Crise diplomatique entre l’AES et le Nigeria après les déclarations de Tinubu
Les trois pays membres de l’Alliance des États du Sahel (AES) — le Burkina Faso, le Mali et le Niger — ont vivement réagi aux propos tenus par le président nigérian Bola Ahmed Tinubu. Dans un communiqué commun, ils ont exprimé leur « profond regret » face à des déclarations jugées simplistes et peu constructives, alors que la région fait face à des défis sécuritaires communs.
Lors d’un discours prononcé fin juillet à Abuja, le président Tinubu avait lié la montée de l’insécurité au Nigeria à la situation sécuritaire prévalant au Sahel, évoquant notamment les attaques et enlèvements qui touchent son pays. Une analyse qui a suscité une réponse unanime des dirigeants de l’AES, soulignant que cette interprétation ne reflète pas la réalité des efforts déployés par les populations et les forces de défense des trois États.

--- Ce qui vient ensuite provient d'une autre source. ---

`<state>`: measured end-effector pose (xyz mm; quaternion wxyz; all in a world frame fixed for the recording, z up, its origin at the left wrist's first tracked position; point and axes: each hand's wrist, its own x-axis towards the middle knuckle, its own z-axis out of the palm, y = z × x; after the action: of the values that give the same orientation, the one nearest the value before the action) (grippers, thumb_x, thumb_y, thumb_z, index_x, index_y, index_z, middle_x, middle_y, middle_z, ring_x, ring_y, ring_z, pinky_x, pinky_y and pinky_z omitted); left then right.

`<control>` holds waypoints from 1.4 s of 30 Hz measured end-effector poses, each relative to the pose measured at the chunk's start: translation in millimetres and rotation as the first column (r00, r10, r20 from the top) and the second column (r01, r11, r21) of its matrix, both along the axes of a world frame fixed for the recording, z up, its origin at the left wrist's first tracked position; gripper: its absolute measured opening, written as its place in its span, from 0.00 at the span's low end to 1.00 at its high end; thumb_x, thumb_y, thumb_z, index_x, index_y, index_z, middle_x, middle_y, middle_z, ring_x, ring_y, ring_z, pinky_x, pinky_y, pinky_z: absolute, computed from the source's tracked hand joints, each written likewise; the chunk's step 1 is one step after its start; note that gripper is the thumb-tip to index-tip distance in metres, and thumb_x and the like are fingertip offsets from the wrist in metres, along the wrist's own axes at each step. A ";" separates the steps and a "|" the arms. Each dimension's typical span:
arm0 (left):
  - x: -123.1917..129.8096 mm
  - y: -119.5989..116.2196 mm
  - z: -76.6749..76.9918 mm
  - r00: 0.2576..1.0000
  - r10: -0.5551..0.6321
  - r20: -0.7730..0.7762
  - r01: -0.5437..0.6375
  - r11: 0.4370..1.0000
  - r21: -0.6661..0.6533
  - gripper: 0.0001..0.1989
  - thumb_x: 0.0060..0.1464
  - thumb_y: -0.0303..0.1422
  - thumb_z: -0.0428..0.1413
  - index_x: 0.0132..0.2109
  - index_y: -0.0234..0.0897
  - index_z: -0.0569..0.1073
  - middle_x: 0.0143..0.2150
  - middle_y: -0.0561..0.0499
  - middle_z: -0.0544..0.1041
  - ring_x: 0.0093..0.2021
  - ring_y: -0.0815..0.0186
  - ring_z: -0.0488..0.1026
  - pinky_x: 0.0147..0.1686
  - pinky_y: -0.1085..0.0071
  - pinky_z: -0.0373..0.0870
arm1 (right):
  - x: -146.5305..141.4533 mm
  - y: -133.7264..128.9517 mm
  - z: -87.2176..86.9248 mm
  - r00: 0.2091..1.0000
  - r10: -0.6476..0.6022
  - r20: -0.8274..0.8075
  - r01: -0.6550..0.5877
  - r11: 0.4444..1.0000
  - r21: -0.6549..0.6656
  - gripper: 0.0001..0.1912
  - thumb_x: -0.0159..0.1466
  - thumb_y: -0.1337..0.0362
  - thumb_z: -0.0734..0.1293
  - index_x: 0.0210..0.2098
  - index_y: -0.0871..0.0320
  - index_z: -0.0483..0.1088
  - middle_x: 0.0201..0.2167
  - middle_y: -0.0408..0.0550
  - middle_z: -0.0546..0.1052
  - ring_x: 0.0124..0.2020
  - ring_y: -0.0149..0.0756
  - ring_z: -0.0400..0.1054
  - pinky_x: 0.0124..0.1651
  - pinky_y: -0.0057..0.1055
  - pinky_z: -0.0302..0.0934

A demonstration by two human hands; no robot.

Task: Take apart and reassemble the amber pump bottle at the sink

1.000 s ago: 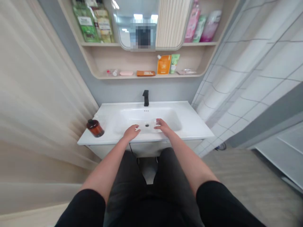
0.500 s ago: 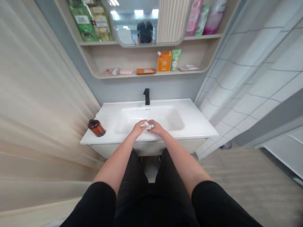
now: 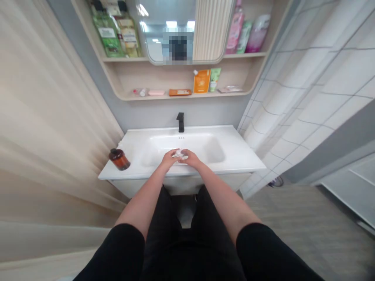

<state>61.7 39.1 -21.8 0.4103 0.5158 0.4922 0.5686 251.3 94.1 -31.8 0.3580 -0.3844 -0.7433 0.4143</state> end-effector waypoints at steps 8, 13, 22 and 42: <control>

Une analyse jugée « rapide » et « surprenante » par Ouagadougou
Le ministre burkinabè des Affaires étrangères, Karamoko Jean Marie Traoré, a vivement critiqué la lecture faite par le président Tinubu. Pour lui, cette analyse est « rapide », « simpliste » et « surprenante », car elle minimise les efforts considérables consentis par les forces de défense et les populations du Burkina Faso, du Mali et du Niger dans leur lutte contre les groupes armés. Il a également rappelé le rôle clé joué par le Niger bien avant l’extension de l’insécurité dans le reste du Sahel, notamment dans la lutte contre Boko Haram.

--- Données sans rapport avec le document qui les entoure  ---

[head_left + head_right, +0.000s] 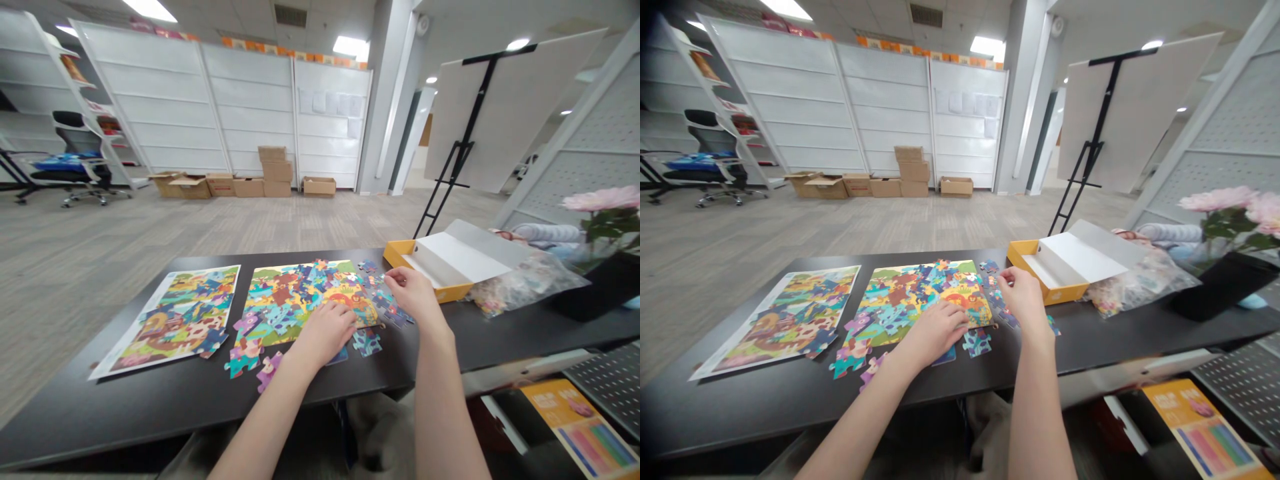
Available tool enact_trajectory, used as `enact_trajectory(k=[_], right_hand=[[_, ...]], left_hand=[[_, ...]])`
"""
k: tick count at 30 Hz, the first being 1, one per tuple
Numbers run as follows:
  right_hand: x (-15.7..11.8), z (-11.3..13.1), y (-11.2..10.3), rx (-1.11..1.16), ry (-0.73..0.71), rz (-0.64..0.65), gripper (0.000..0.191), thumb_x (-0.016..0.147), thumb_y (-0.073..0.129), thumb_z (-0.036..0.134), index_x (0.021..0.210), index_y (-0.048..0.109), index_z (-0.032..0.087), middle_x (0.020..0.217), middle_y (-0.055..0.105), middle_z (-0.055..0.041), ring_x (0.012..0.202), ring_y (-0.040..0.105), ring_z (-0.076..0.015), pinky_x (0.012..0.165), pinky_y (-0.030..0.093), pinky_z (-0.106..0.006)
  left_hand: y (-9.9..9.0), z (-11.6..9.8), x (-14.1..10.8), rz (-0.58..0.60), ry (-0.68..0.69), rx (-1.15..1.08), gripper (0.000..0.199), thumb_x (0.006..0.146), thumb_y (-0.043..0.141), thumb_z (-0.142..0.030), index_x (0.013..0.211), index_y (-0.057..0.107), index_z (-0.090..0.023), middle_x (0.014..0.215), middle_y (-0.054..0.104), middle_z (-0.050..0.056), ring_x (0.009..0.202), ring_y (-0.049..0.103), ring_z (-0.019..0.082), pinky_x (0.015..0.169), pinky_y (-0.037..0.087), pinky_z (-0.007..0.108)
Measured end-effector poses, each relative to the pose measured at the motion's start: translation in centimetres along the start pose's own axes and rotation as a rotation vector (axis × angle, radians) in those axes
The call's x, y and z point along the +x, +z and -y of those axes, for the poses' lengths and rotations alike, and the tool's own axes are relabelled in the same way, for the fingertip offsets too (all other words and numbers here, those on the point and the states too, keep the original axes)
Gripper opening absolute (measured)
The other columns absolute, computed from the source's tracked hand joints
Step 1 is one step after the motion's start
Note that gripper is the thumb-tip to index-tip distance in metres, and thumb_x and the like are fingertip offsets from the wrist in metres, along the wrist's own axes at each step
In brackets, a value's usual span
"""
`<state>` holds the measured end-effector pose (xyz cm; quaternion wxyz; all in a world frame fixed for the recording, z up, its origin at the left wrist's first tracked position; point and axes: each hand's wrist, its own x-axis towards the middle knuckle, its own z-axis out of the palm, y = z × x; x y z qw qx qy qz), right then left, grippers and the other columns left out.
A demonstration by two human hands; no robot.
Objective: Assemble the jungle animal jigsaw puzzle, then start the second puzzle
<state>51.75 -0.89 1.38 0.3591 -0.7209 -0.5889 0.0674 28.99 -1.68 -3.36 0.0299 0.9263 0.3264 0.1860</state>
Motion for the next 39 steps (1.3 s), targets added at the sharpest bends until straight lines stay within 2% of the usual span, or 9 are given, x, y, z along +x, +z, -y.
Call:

Un même ennemi, une réponse collective
Dans un message clair, le ministre a réaffirmé que les quatre pays — Nigeria, Burkina Faso, Mali et Niger — partagent un ennemi commun et doivent donc privilégier une réponse collective. « Face à la menace terroriste, nous sommes tous dans le même bateau », a-t-il déclaré, appelant à une coopération renforcée et à un dialogue constructif entre Abuja et les capitales de l’AES.
Le chargé d’affaires nigérian au Burkina Faso a pris acte de cette réaction et s’est engagé à transmettre le message aux autorités de son pays. Cette passe d’armes survient alors que les pays de la région, malgré des approches politiques et militaires distinctes, restent confrontés à des menaces transfrontalières qui dépassent les frontières nationales.